Output all of the data verbatim.

=== Section Start ===

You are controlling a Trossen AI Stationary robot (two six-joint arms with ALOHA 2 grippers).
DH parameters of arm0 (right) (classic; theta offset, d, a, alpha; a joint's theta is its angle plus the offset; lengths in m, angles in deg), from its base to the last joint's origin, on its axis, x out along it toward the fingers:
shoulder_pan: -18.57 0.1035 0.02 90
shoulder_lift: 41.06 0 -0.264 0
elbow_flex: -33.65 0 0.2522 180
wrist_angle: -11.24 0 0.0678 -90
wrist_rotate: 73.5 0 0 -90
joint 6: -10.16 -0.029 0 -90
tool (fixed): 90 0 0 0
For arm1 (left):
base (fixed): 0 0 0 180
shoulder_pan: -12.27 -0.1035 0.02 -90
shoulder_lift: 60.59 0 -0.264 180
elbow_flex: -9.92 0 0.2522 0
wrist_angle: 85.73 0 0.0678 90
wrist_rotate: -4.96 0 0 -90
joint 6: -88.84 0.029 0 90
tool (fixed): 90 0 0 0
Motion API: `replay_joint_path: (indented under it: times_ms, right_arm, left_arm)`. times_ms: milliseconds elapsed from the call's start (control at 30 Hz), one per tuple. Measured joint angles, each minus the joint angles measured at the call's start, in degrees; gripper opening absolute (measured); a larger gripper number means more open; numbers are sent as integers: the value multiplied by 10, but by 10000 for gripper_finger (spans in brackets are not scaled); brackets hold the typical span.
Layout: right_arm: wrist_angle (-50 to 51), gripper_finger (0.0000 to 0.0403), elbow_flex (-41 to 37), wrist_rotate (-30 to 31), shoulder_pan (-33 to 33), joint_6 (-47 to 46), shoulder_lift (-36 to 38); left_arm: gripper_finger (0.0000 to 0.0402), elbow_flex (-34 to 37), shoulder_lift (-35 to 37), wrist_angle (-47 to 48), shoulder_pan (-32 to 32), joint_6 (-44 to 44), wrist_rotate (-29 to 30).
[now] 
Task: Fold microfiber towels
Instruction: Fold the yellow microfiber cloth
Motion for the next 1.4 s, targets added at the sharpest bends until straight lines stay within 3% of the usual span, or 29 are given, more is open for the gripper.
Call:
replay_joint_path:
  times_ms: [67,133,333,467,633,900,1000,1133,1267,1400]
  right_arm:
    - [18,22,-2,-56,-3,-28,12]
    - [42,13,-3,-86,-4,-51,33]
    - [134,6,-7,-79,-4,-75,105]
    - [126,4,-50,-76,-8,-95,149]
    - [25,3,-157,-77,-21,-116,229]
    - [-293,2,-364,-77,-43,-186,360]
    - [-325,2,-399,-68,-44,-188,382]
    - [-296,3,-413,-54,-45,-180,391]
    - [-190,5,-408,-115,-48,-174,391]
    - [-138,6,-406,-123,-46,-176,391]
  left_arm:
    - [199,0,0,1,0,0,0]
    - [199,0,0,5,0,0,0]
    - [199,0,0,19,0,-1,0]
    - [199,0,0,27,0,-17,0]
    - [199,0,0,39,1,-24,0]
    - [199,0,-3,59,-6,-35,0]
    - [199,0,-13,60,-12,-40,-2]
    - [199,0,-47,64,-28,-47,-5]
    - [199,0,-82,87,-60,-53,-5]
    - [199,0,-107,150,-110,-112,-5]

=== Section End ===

--- Result below ---
You are controlling a Trossen AI Stationary robot (two six-joint arms with ALOHA 2 grippers).
DH parameters of arm0 (right) (classic; theta offset, d, a, alpha; a joint's theta is its angle plus the offset; lengths in m, angles in deg), from its base to the last joint's origin, on its axis, x out along it toward the fingers:
shoulder_pan: -18.57 0.1035 0.02 90
shoulder_lift: 41.06 0 -0.264 0
elbow_flex: -33.65 0 0.2522 180
wrist_angle: -11.24 0 0.0678 -90
wrist_rotate: 73.5 0 0 -90
joint 6: -10.16 -0.029 0 -90
tool (fixed): 90 0 0 0
For arm1 (left):
base (fixed): 0 0 0 180
shoulder_pan: -12.27 -0.1035 0.02 -90
shoulder_lift: 60.59 0 -0.264 180
elbow_flex: -9.92 0 0.2522 0
wrist_angle: 85.73 0 0.0678 90
wrist_rotate: -4.96 0 0 -90
joint 6: -88.84 0.029 0 90
tool (fixed): 90 0 0 0
Motion API: `replay_joint_path: (indented under it: times_ms, right_arm, left_arm)`. times_ms: milliseconds elapsed from the call's start (control at 30 Hz), one per tuple. Measured joint angles, each minus the joint angles measured at the call's start, in degrees; gripper opening absolute (measured); a larger gripper number means more open; numbers are sent as integers: the value multiplied by 10, but by 10000 for gripper_finger (spans in brackets are not scaled); brackets hold the typical span.
Layout: right_arm: wrist_angle (-50 to 51), gripper_finger (0.0000 to 0.0403), elbow_flex (-41 to 37), wrist_rotate (-30 to 31), shoulder_pan (-33 to 33), joint_6 (-47 to 46), shoulder_lift (-36 to 38); left_arm: gripper_finger (0.0000 to 0.0402), elbow_flex (-34 to 37), shoulder_lift (-35 to 37), wrist_angle (-47 to 48), shoulder_pan (-32 to 32), joint_6 (-44 to 44), wrist_rotate (-29 to 30).
[now] 
Task: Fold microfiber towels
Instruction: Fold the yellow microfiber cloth
Motion for the next 1.4 s, targets added at the sharpest bends until straight lines stay within 3% of the usual span, or 29 are given, more is open for the gripper.
Call:
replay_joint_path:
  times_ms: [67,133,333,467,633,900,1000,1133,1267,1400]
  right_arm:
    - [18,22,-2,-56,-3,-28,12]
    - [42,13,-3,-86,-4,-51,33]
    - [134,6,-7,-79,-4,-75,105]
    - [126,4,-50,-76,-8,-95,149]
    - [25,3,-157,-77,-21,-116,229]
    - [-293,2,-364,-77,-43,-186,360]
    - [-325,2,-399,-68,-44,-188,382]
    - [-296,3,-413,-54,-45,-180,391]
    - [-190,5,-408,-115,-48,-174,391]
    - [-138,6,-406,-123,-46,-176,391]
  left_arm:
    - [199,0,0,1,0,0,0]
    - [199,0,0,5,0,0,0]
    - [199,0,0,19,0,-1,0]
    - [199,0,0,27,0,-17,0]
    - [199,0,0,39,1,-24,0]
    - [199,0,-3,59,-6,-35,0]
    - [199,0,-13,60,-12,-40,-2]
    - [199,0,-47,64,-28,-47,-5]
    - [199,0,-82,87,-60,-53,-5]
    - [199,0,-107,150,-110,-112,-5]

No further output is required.